The majority of the other tools that involve post-activity tracking and delayed interventions primarily involve understanding the analytics of people’s usage and screen time and then imposing certain quantitative amounts of friction (screens, limits, blocking, etc.) to try to correct for and adjust for that behavior. The main problem with these types of interventions is that they do not try to improve the time that the user spends using those kinds of tools, they only try to reduce the time that the user spends on them. For example, tools like Jomo and RescueTime do not make the user more effective at using LLM tools and train them to get better at applying new technologies, instead they are trying to analyze their behavior after they use the tools and then set interventions after that analysis.
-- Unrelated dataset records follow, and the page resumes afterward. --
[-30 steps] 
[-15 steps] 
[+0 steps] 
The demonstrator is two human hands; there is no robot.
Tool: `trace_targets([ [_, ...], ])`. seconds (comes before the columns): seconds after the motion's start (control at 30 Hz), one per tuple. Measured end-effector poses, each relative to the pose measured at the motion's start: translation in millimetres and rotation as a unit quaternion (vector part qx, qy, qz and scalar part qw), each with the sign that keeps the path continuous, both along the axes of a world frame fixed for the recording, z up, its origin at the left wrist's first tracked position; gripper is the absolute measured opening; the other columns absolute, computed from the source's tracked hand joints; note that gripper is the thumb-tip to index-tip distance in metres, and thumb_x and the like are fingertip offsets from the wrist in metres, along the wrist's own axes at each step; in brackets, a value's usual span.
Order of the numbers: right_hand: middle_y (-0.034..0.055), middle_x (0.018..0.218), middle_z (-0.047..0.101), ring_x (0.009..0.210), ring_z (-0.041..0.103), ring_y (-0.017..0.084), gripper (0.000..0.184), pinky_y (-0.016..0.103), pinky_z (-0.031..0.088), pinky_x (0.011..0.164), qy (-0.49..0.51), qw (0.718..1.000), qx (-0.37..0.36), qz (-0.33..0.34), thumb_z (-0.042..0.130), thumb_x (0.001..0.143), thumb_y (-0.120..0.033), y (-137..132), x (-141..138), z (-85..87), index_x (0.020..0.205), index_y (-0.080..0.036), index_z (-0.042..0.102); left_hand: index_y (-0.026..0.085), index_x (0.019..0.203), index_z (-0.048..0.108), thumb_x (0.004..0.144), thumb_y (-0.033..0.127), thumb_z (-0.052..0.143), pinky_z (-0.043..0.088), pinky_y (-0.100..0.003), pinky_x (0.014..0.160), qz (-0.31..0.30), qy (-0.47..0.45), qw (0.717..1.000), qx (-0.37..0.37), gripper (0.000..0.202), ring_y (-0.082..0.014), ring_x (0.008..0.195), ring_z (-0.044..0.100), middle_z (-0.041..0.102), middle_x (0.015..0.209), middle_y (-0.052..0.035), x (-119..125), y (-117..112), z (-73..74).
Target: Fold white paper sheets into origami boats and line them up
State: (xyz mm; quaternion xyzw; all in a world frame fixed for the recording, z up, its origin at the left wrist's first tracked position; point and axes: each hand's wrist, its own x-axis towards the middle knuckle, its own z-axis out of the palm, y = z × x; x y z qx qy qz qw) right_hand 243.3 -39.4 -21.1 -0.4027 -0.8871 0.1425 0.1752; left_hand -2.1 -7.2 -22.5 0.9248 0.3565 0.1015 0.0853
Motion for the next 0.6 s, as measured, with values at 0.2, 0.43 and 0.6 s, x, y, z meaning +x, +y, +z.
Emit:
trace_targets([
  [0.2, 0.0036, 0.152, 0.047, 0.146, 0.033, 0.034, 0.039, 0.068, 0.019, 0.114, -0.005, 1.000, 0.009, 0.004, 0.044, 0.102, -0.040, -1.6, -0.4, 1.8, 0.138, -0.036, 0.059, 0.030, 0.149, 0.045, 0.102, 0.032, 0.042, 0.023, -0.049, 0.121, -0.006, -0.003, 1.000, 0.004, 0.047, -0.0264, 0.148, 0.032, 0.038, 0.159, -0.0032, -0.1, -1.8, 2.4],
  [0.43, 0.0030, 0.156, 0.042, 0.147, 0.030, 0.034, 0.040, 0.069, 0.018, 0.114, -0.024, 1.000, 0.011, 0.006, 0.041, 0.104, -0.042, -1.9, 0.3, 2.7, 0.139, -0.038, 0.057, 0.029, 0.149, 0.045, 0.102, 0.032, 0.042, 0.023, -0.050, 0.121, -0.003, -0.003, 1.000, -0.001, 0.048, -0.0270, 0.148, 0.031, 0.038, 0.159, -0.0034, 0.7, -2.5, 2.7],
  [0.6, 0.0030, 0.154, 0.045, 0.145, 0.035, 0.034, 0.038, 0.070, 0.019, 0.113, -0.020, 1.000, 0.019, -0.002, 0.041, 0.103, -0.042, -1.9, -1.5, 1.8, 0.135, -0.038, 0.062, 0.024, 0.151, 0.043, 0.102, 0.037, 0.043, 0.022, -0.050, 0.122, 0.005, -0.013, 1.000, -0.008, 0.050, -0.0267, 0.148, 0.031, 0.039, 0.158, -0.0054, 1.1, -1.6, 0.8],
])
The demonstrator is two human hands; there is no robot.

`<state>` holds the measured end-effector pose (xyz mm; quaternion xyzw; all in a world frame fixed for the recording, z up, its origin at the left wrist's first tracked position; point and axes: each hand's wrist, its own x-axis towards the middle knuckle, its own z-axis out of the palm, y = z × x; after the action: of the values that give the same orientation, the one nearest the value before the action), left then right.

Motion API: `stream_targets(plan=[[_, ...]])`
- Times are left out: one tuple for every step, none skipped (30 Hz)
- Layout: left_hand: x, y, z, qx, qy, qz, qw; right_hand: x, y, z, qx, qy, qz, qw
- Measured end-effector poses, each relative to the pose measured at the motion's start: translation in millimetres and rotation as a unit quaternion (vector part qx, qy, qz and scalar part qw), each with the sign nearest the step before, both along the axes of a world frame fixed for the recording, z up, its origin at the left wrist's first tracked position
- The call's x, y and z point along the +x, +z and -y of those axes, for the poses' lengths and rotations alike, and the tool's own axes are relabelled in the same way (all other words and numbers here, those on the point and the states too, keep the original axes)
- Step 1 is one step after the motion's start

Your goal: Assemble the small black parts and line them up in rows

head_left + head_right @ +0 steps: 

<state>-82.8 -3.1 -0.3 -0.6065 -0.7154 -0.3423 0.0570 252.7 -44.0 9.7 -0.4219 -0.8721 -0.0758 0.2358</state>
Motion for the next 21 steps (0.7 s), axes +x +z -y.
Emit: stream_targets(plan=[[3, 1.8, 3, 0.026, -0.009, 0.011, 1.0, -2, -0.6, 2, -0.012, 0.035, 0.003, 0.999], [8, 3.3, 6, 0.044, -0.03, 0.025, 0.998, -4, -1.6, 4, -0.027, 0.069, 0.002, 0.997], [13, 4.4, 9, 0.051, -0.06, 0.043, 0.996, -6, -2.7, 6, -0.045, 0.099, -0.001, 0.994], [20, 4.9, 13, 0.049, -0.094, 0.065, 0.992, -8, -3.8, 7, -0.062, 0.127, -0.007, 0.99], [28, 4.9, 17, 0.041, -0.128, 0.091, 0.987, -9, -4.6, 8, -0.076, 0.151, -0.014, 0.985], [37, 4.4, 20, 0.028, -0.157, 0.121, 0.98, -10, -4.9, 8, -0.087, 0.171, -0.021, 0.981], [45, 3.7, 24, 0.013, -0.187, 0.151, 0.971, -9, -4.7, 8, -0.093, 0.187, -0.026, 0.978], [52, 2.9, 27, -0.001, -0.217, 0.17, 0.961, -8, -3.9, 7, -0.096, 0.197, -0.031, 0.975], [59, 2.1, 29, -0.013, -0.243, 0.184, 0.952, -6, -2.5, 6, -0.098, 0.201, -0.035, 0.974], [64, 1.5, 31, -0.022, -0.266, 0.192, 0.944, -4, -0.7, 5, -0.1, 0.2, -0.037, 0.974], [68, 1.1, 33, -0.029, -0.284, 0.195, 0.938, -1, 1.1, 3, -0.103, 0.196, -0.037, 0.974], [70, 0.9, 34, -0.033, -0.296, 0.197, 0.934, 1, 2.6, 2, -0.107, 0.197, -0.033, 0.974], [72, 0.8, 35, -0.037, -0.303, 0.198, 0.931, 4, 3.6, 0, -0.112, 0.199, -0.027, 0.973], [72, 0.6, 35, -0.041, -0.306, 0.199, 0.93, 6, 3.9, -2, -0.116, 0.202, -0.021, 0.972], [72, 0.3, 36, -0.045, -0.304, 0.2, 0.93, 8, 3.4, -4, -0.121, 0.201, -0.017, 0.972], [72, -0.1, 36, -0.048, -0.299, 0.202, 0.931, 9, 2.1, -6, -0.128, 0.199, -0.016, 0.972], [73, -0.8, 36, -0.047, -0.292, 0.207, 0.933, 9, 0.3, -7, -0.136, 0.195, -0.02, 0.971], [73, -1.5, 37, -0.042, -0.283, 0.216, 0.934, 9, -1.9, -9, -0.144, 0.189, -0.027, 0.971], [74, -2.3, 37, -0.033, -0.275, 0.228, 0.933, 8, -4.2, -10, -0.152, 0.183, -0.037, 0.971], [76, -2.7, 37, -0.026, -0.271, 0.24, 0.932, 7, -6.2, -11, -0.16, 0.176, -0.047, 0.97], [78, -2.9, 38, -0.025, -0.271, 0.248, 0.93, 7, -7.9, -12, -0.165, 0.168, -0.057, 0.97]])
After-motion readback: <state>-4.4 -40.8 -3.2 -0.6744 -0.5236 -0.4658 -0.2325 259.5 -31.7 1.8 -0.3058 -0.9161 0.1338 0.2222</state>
Mind28 represents an important first step toward pre-LLM interventions, but its simplicity places the burden of reflection almost entirely on the user. Our work builds on this foundation by exploring how carefully designed, customizable interruptions can support thinking without forcing users. By situating the intervention immediately before LLM prompting and enriching it with structured cognitive support, we aim to reduce reliance on user willpower and instead make critical thinking the path of least resistance.

X-Axis: Moment of Intervention (This is the amount of time or the relative time the intervention occurs after opening an app. For instance, if you are immediately prompted with the intervention / interruption, the intervention will be low on the X-axis. If there is a delay of several minutes, then the intervention will be high on the X-axis/

Y-Axis: Complexity (This refers to how complicated the app may be. This can refer to the amount of customization, the amount of onboarding, the number of features, where the app is solely just a chrome extension vs a chrome extension + mobile app + browser, etc.)